Most canine melanocytomas (89%) affected the anterior uvea (iris and ciliary body) and only 11% affected the entire uvea (iris, ciliary body, and choroid). Most melanomas were also located in the anterior uvea (63%) with fewer in the entire uveal tract (37%). The melanomas infiltrated the cornea (7/8), the sclera (6/8), the anterior and posterior chambers and the vitreous space (3/8), blood vessels (2/8), the retina (1/8), the optic nerve (1/8), the retrobulbar musculature (1/8), and also the filtration angle, with obstruction of the aqueous humour flow (4/8) (Table 2) (Figure 1). There was, however, no significant difference in the frequency of melanomas and melanocytomas in the anterior uvea compared with the entire uveal tract.

FIGURE 1

Gross images of uveal melanocytic neoplasia in the globes of dogs and cats. (a) Panuveal melanocytoma in an 8‐year‐old male mixed‐breed dog. The markedly pigmented neoplasm fills the anterior and posterior compartments, extensively infiltrates the corneal (arrow) and extraocular region (arrowhead), and causes iridocorneal angle obstruction and posterior lens luxation. (b) Anterior uveal melanoma in a 12‐year‐old female miniature pinscher dog. This markedly pigmented neoplasm, which effaces the anterior compartment, has peripheral choroidal invasion, iridocorneal angle obstruction and retinal detachment (arrowheads). (c) Anterior uveal melanoma in an 8‐year‐old male mixed‐breed dog. This poorly pigmented neoplasm effaces the anterior compartment, with corneal and sclera invasion (arrow) and iridocorneal angle obstruction. (d) Diffuse iris melanoma in a 10‐year‐old male Persian cat. This neoplasm is moderately pigmented, causing diffuse thickening of the iris and ciliary body (arrows)

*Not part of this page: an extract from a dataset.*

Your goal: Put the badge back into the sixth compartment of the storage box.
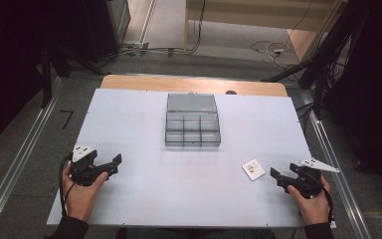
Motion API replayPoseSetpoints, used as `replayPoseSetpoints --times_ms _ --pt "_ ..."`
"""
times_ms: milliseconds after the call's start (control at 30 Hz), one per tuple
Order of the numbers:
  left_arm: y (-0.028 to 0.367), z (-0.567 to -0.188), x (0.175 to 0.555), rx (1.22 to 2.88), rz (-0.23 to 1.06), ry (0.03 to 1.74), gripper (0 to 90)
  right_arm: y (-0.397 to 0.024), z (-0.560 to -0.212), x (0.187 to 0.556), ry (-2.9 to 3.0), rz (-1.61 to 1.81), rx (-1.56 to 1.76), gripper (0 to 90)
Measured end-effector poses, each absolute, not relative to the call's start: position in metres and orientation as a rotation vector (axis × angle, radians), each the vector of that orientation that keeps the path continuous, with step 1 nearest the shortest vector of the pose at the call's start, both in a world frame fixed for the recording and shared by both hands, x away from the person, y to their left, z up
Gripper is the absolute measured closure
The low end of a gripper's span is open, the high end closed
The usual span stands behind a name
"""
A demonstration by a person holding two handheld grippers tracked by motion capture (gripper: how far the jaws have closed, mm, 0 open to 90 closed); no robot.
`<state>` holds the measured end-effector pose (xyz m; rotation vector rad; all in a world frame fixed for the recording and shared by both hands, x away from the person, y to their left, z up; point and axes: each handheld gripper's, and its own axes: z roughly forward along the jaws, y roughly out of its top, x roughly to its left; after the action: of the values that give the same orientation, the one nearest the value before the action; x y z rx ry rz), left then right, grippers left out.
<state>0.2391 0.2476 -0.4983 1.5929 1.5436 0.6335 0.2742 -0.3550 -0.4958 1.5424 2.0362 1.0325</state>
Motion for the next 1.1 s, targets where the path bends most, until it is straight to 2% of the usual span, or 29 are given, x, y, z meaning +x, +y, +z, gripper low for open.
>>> replayPoseSetpoints --times_ms 1100 --pt "0.246 -0.499 0.239 1.599 0.627 1.532 10.0 -0.327 -0.5 0.276 2.152 1.016 1.449 14.5"
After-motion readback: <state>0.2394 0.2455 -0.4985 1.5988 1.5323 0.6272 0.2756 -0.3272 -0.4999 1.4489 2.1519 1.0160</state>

Canine melanocytoma cell types were classified as mixed, epithelioid, and spindle‐shaped, while melanoma cell types were classified as epithelioid and mixed. The frequency of cell patterns was similar between melanomas and melanocytomas.

In canine melanocytomas, nearly all (94%) of the tumours had a high percentage of cells with melanin and most (74%) had marked intracellular melanin concentration. In contrast, the majority (78%) of melanomas had a low percentage of cells with melanin, and only moderate intracellular melanin concentration was observed in 62% of these tumours (Table 2). Canine melanomas had marked anisocytosis compared to the mild anisocytosis of melanocytomas (p < 0.05), but there was no significant difference in the degree of anisokaryosis in these tumours (Table 2).

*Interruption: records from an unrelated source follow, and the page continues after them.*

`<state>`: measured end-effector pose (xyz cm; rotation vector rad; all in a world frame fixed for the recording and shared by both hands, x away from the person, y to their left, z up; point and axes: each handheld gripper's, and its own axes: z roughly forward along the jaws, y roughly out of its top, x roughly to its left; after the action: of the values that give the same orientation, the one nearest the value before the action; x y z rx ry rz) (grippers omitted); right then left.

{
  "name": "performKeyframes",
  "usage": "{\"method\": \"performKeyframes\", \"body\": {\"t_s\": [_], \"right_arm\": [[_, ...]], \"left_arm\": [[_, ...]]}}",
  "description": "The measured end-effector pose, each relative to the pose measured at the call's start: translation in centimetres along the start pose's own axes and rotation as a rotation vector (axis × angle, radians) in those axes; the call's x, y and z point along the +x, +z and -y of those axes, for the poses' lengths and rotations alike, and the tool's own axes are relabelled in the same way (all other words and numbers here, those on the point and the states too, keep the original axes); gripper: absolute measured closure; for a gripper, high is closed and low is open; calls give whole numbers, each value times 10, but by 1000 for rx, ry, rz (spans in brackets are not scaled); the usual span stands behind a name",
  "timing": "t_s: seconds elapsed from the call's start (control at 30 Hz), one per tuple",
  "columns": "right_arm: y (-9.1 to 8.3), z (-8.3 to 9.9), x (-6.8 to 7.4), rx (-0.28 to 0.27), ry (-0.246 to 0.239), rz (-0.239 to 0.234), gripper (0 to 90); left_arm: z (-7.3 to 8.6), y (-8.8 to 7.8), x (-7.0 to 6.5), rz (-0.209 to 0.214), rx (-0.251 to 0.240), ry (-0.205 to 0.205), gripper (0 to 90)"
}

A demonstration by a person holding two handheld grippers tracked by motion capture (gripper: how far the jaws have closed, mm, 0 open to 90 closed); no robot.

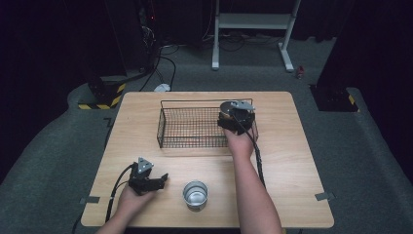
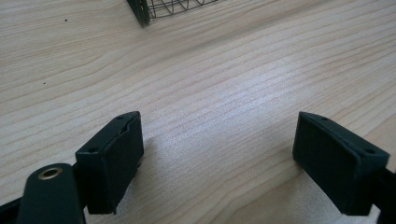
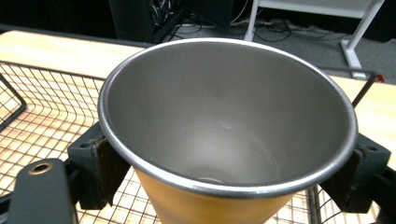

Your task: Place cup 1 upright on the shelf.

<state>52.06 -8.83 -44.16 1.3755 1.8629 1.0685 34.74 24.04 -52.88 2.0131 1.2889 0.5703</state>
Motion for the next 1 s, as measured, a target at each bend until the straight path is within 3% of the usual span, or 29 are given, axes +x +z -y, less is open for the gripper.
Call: {"method": "performKeyframes", "body": {"t_s": [0.33, 0.83, 1.0], "right_arm": [[10, 9, 9, 25, -13, -12, 144], [13, 18, 6, 49, 3, 8, 144], [13, 18, 6, 52, -16, 7, 144]], "left_arm": [[0, 0, 0, 1, 0, 3, 167], [0, 0, 0, 2, -2, 1, 167], [0, 0, 0, 2, -2, 1, 167]]}}
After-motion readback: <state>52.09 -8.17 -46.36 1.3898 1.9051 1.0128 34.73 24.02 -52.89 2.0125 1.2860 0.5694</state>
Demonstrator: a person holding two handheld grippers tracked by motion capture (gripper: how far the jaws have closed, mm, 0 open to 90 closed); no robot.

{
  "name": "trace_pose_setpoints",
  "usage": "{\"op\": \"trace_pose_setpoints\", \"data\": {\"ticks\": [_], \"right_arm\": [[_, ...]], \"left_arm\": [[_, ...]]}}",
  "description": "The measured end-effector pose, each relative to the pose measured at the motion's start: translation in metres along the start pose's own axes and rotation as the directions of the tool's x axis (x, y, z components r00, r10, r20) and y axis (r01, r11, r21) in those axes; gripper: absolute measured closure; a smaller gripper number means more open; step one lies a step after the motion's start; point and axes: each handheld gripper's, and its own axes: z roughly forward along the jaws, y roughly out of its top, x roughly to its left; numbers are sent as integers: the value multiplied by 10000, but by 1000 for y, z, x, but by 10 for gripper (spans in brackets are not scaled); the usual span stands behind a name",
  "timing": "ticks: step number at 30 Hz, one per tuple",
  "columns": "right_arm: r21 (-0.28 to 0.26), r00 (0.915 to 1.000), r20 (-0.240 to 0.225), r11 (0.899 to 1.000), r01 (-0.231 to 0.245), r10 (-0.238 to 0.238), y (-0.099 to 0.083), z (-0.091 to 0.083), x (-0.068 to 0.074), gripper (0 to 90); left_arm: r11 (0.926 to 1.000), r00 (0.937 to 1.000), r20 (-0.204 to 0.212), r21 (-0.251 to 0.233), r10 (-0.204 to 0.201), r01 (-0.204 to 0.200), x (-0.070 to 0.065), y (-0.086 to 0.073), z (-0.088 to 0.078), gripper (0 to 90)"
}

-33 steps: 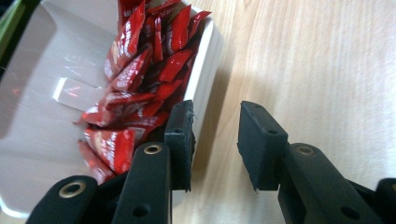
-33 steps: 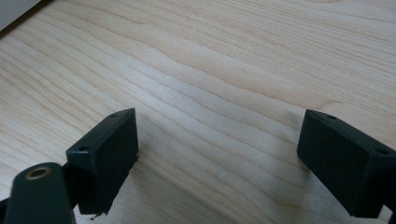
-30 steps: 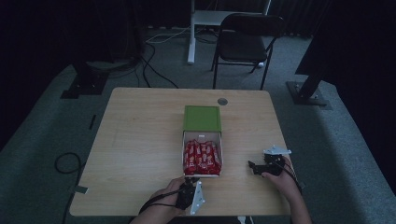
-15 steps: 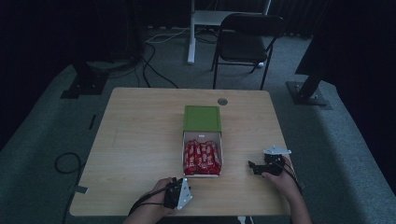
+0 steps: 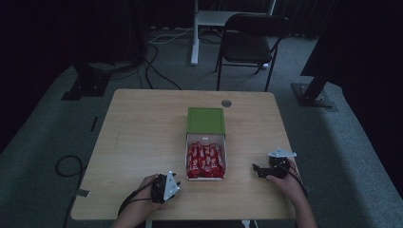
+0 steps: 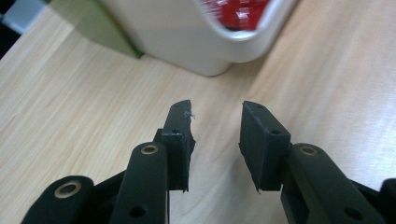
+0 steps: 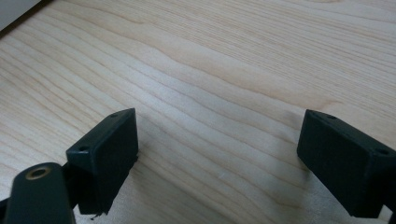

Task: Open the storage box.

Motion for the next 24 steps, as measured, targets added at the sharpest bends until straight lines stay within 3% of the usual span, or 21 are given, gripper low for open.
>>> {"op": "trace_pose_setpoints", "data": {"ticks": [6,10,17,20,21,24], "right_arm": [[1,10000,0,10000,5,-5,0,0,0,121],[4,10000,1,10000,8,-8,0,0,0,120],[5,10000,2,10000,10,-10,0,0,0,121],[3,10000,1,10000,9,-9,0,0,0,121],[3,10000,1,10000,9,-9,0,0,0,121],[7,10000,2,10000,10,-10,0,0,0,121]], "left_arm": [[9962,9964,-137,-268,-832,828,17,-13,2,626],[9898,9900,-222,-350,-1391,1383,27,-22,4,621],[9656,9671,-436,-821,-2506,2465,43,-36,10,587],[9584,9592,-607,-921,-2761,2701,48,-40,10,573],[9521,9520,-702,-942,-2979,2910,51,-42,10,573],[9454,9438,-830,-931,-3200,3123,57,-45,10,539]]}}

Mild intra‐tumoural lymphocytic inflammation was observed in 63% of melanomas and in 58% of melanocytomas. Marked intra‐tumoural necrosis was diagnosed in 50% of melanomas and in 5% of melanocytomas; absence of necrosis was diagnosed in 25% of melanomas and 53% of melanocytomas. Glaucoma was present in all dogs with melanoma and in 75% of dogs with melanocytoma. However, there was no significant difference when the association of the degree of inflammation, necrosis, and the presence or absence of glaucoma between melanomas and melanocytomas were assessed. The mean mitotic count was significantly higher in melanomas 19.1 ± 6.0 in 10 HPF compared to melanocytomas 1.2 ± 0.2 in 10 HPF (p < 0.05) (Table 2).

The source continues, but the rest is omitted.